An ocean circulation model based on Eulerian forward-backward difference scheme and three-dimensional, primitive equations and its application in regional simulations

Abstract

A two-time-level, three-dimensional numerical ocean circulation model is established with a two-level, single-step Eulerian time-difference scheme. The mathematical model of the large-scale oceanic motions is based on the terrain-following coordinated, Boussinesq, Reynolds-averaged primitive equations of ocean dynamics. A simple but very practical Eulerian forward-backward method is adopted to replace the most preferred leapfrog scheme as the time-difference method for both barotropic and baroclinic modes.
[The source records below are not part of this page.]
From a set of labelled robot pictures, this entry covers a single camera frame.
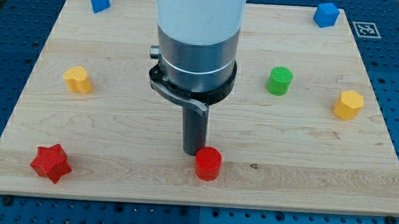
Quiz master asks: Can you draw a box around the yellow heart block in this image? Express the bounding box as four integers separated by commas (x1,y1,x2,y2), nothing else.
63,66,93,94

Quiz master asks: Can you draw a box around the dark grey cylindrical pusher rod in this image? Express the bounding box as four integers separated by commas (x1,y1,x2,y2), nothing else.
182,107,209,156

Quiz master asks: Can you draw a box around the blue cube block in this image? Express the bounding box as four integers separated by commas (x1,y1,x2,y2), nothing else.
313,2,339,28

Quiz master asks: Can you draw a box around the yellow hexagon block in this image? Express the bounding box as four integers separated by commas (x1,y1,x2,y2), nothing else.
332,90,364,120

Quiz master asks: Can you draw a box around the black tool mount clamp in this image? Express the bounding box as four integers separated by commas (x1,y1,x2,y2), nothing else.
148,62,238,116

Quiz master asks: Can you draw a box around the red star block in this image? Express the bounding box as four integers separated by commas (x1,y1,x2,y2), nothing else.
30,144,72,184

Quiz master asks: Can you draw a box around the blue triangular block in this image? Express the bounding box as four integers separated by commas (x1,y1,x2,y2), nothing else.
90,0,110,13

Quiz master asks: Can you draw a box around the light wooden board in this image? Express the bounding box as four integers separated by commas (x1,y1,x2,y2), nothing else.
0,0,399,216

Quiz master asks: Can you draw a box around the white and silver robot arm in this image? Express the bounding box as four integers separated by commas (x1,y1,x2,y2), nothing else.
149,0,246,155

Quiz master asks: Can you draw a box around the green cylinder block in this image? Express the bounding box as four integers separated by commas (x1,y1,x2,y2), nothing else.
266,67,293,96

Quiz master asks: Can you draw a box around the red cylinder block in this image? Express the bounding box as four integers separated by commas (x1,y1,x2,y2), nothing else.
195,146,222,181

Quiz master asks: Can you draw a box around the black and white fiducial tag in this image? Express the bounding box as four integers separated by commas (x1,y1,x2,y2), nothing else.
352,21,381,39

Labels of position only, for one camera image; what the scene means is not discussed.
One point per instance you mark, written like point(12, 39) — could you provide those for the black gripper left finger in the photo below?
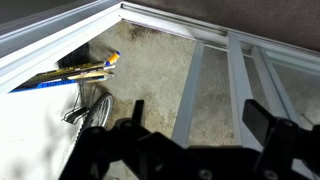
point(100, 146)

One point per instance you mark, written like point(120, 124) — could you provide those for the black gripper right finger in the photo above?
point(283, 143)

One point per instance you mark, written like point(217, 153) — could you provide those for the white sliding glass door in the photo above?
point(238, 83)

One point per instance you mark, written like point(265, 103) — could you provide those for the white screen door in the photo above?
point(188, 100)

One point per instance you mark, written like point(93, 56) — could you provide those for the blue silver bicycle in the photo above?
point(76, 115)

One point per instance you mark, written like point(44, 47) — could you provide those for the blue ski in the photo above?
point(50, 85)

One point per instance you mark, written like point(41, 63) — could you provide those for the black plastic bin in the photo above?
point(76, 56)

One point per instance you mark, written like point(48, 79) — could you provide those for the white window frame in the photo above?
point(66, 36)

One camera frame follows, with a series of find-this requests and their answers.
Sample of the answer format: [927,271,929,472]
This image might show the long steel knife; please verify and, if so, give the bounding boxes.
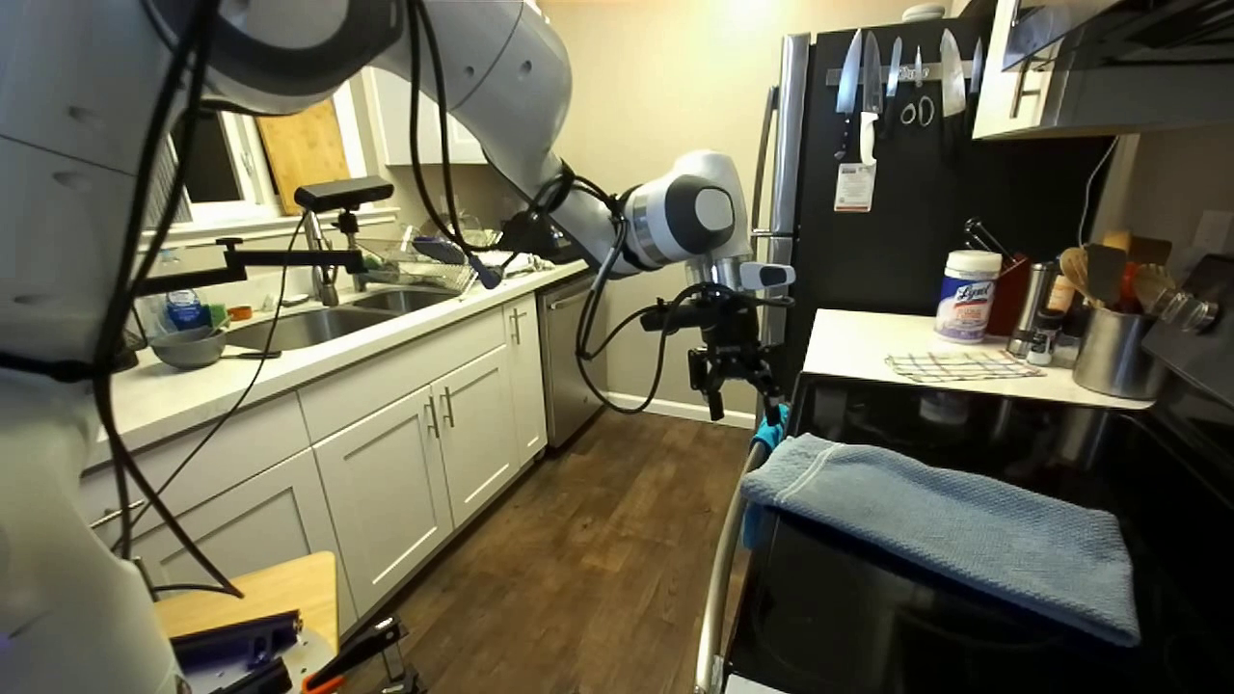
[833,32,867,166]

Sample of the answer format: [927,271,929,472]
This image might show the dark red box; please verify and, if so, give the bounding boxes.
[983,253,1039,341]

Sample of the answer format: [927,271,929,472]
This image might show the chrome sink faucet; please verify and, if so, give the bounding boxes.
[306,253,351,307]

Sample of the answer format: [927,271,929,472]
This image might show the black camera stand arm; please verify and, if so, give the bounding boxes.
[130,210,378,292]

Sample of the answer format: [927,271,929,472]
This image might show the black camera on stand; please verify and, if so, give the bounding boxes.
[290,172,398,215]

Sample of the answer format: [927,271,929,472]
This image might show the steel utensil holder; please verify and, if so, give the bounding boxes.
[1074,305,1160,400]

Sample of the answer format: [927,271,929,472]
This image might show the steel kitchen sink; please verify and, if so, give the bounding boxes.
[225,280,454,364]

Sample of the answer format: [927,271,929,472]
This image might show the wide steel knife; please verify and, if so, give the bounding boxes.
[936,28,972,122]

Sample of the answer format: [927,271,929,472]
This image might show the white wipes canister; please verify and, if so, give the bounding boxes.
[935,248,1007,343]

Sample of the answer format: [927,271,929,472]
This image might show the white base cabinets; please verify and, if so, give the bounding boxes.
[74,288,553,632]

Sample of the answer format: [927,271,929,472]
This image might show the silver oven door handle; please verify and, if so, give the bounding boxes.
[691,440,770,694]

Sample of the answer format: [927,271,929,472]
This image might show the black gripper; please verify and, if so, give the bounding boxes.
[686,288,791,432]

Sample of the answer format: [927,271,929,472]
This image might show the wooden spoon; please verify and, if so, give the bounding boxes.
[1101,226,1178,280]

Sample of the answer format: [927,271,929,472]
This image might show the white paper tag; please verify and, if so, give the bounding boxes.
[828,158,880,215]

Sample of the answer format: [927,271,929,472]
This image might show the black refrigerator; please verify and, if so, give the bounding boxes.
[747,14,1124,418]

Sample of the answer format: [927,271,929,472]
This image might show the small steel knife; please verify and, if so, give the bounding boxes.
[885,34,911,104]

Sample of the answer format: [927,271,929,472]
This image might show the blue bowl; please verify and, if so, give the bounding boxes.
[148,325,233,375]

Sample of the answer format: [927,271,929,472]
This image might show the light wooden board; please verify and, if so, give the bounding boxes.
[151,550,345,649]

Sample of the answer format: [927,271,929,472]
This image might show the kitchen window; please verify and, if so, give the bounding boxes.
[169,104,378,248]

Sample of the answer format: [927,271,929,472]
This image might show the red and black tool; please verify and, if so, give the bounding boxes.
[303,614,407,694]

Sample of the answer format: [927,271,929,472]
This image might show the white-handled steel knife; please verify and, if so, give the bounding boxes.
[859,32,886,171]

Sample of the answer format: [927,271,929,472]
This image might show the blue sponge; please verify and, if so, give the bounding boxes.
[164,288,216,336]

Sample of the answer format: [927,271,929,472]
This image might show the white wall cabinet with handle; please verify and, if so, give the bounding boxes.
[371,68,492,171]

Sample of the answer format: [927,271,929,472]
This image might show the small black kitchen gadget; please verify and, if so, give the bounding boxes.
[1007,325,1083,370]

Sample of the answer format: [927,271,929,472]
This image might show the pale blue towel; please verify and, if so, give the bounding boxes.
[742,432,1146,652]

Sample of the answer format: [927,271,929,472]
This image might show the stainless steel microwave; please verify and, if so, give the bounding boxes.
[1001,0,1234,138]

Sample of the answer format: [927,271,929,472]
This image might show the wooden spatula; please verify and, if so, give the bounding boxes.
[1060,238,1136,316]

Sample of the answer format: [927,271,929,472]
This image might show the dark blue plastic object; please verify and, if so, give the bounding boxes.
[169,611,310,694]

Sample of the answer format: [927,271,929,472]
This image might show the wooden cutting board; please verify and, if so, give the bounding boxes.
[252,95,354,215]

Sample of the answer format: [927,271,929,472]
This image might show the steel pepper mill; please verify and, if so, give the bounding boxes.
[1019,261,1065,352]

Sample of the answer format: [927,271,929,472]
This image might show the bright blue towel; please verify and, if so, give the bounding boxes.
[742,406,795,555]

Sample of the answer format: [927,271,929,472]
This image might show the stainless steel dishwasher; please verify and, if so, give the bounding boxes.
[535,275,615,456]

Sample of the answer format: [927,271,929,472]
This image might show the clear glass bowl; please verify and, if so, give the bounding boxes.
[403,215,497,292]

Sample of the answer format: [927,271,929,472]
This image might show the black-handled scissors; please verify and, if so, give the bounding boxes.
[900,90,940,132]

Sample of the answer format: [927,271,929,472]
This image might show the checked white dish cloth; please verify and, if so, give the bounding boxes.
[885,347,1048,384]

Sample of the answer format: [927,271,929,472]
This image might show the black glass-top oven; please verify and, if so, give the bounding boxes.
[691,251,1234,694]
The forward-backward method is of the second order of accuracy, requires only once of the function evaluation per time step, and is free of the computational mode inherent in the three-level schemes. It is superior in many respects to the original leapfrog and Asselin-filtered leapfrog schemes in the practical use. The performance of the newly-built circulation model is tested by simulating a barotropic (tides in marginal seas of China) and a baroclinic phenomenon (seasonal evolution of the Yellow Sea Cold Water Mass), respectively. The three-year time histories of four prognostic variables obtained by the POM model and the two-time-level model are compared in a regional simulation experiment for the northwest Pacific to further show the reliability of the two-level scheme circulation model.